Black ink disclosed in [0270] of JP2018-35270A was prepared. Ink whose pH was adjusted to 10 by adding sodium hydroxide to the prepared black ink was used as evaluation ink. The prepared liquid jetting structure was immersed in the evaluation ink and allowed to stand in a constant-temperature tank set at 60° C. After 200 hours had passed, a static contact angle on the surface of the nozzle substrate was measured using the newly prepared evaluation ink. The contact angle with the ink was measured under the condition of 25° C. by using a fully automatic contact angle meter (product name “DM-701”, manufactured by Kyowa Interface Science Co., Ltd.). The alkali resistance was evaluated based on the contact angle. The evaluation standard is as follows. It can be said that the larger the contact angle, the better the alkali resistance.

5: The contact angle is 80° or more and less than 90°.

4: The contact angle is 70° or more and less than 80°.

3: The contact angle is 60° or more and less than 70°.

2: The contact angle is 50° or more and less than 60°.

1: The contact angle is less than 50°.

Since the contact angle of the internal flow passage cannot be measured directly, the evaluation was performed using the following method instead.
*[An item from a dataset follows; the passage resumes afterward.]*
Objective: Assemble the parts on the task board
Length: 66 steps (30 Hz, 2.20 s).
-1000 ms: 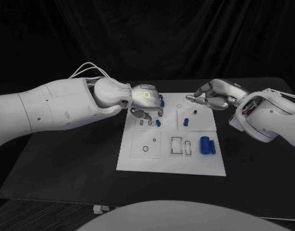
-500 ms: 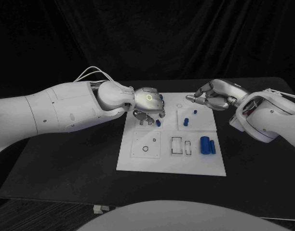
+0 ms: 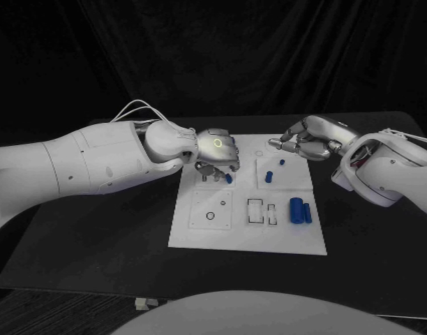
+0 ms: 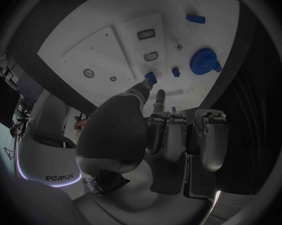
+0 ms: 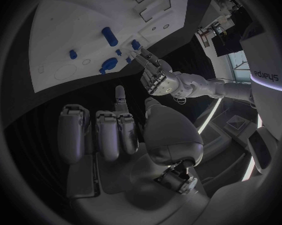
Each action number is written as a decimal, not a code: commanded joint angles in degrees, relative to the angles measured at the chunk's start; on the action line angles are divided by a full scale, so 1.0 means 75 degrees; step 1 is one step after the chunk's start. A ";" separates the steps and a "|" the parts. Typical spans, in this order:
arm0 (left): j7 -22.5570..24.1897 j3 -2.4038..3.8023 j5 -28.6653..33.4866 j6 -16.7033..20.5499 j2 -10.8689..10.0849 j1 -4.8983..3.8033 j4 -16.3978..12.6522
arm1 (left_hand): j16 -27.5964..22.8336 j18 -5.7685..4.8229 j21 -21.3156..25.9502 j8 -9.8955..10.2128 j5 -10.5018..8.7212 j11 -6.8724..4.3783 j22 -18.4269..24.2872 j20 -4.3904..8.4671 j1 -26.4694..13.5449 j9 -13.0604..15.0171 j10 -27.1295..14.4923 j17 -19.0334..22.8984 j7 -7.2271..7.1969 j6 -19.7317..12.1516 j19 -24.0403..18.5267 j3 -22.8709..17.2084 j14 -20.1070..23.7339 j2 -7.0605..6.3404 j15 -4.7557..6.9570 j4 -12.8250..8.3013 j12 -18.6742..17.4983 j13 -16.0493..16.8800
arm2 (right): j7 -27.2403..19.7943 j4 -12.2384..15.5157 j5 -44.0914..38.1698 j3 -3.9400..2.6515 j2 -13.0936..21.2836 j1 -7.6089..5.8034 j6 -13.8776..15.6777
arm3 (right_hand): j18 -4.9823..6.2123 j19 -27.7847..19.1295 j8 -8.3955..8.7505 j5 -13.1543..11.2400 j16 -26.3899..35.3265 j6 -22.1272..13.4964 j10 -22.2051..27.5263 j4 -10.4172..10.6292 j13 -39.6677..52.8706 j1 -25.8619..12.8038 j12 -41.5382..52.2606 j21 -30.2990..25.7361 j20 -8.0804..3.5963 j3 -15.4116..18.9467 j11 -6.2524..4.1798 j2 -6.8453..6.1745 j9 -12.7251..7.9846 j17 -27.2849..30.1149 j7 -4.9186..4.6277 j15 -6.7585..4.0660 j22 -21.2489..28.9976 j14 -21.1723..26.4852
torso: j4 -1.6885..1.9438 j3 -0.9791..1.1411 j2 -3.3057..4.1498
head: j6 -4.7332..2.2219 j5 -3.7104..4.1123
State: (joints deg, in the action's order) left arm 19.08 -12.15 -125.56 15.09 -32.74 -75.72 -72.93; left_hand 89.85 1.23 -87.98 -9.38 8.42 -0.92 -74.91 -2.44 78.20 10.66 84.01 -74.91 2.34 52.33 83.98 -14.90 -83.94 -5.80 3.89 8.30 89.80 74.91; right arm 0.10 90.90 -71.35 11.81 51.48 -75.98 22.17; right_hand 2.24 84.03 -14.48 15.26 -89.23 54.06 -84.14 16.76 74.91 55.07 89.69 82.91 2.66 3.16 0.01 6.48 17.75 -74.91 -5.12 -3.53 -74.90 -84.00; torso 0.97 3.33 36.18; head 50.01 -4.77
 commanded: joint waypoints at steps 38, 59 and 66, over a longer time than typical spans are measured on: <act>-0.0293 0.0009 0.0069 -0.0281 0.0276 0.0206 0.0276 | 0.0020 -0.0099 -0.0006 -0.0291 -0.0200 -0.0081 -0.1926 -0.0005 -0.0388 0.0277 0.0799 -0.2012 -0.0114 0.0576 0.0633 0.0143 -0.0807 0.0030 0.0028 -0.0008 0.0027 0.2012 | 0.0172 -0.0007 -0.0006 -0.0004 0.0005 0.0090 -0.0256 | -0.0049 0.0314 -0.0030 0.0030 -0.0018 0.0002 -0.0765 0.0001 0.1983 0.0075 0.0029 -0.0030 0.0061 0.0074 0.0058 0.0046 0.0023 -0.1826 0.0023 0.0045 -0.1685 -0.0756 | 0.0001 0.0003 -0.0001 | -0.0001 0.0022; -0.0678 0.0009 0.0069 -0.0128 0.0350 0.0276 0.0378 | 0.0020 -0.0107 -0.0037 -0.0540 0.0070 -0.0078 -0.1936 0.0016 -0.0562 0.0578 0.0799 -0.2012 -0.0108 0.0863 0.0652 0.0141 -0.0807 0.0259 0.0049 -0.0023 0.0027 0.2012 | 0.0192 -0.0027 -0.0006 -0.0004 -0.0017 0.0111 -0.0523 | -0.0029 0.0275 -0.0041 0.0035 0.0010 0.0018 -0.0738 0.0002 0.1931 0.0086 0.0008 -0.0108 0.0065 0.0098 0.0064 0.0110 0.0032 -0.1765 0.0022 0.0050 -0.1659 -0.0740 | 0.0000 0.0003 -0.0003 | -0.0001 0.0014; -0.0738 0.0009 0.0069 -0.0142 0.0364 0.0298 0.0382 | 0.0020 -0.0102 -0.0020 -0.0663 0.0140 -0.0093 -0.1930 0.0023 -0.0695 0.0737 0.0799 -0.2012 -0.0126 0.0990 0.0641 0.0172 -0.0807 0.0306 0.0058 -0.0015 0.0027 0.2012 | 0.0202 -0.0039 -0.0006 -0.0004 -0.0026 0.0120 -0.0593 | -0.0026 0.0267 -0.0049 0.0042 0.0016 0.0031 -0.0736 -0.0002 0.1926 0.0103 0.0006 -0.0122 0.0068 0.0110 0.0065 0.0144 0.0039 -0.1752 0.0023 0.0052 -0.1654 -0.0737 | -0.0005 0.0007 -0.0006 | -0.0001 0.0013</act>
State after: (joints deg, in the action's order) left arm 14.15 -12.14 -125.34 13.58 -30.16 -73.59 -70.05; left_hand 89.85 1.24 -87.98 -14.11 9.16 -1.32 -74.90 -2.44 73.61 16.04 84.03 -74.91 1.31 59.31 83.98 -14.01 -83.94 -3.49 3.88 8.22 89.80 74.91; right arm 0.63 90.60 -71.34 11.81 51.32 -75.24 18.74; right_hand 2.24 84.03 -14.48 15.26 -89.23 54.06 -83.93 16.70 74.90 55.60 89.69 82.30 2.66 3.72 0.22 7.01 17.99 -74.90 -5.12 -3.53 -74.92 -84.00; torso 0.94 3.37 36.15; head 50.01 -4.69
First, in the examples and the comparative examples, the first step to the step (f1) in the manufacture of the liquid jetting structure were carried out, and the bonded body after the step (f1) was prepared. Then, by performing oxygen plasma treatment on the surface of the nozzle substrate, the liquid-repellent layer on the surface of the nozzle substrate was removed, and an evaluation structure was obtained. The surface condition of the nozzle substrate from which the liquid-repellent layer has been removed is the same as the surface condition of the internal flow passage in the liquid jetting structure.

The prepared liquid evaluation structure was immersed in the evaluation ink and allowed to stand in a constant-temperature tank set at 60° C. A surface roughness Ra of the nozzle substrate in the evaluation structure was measured before the immersion and after 600 hours had passed since the immersion. The surface roughness Ra was measured using an atomic force microscope (product name “Dimension icon with ScanAsyst”, manufactured by BRUKER), and an average value measured at five points was adopted. The alkali resistance was evaluated based on a degree of change in the surface roughness Ra. The degree of change is expressed by a ratio (times) of the surface roughness Ra after the immersion to the surface roughness Ra before the immersion. The evaluation standard is as follows. It can be said that the smaller the degree of change in the surface roughness Ra, the better the alkali resistance.

5: The degree of change is less than 1.2 times.

4: The degree of change is 1.2 times or more and less than 1.5 times.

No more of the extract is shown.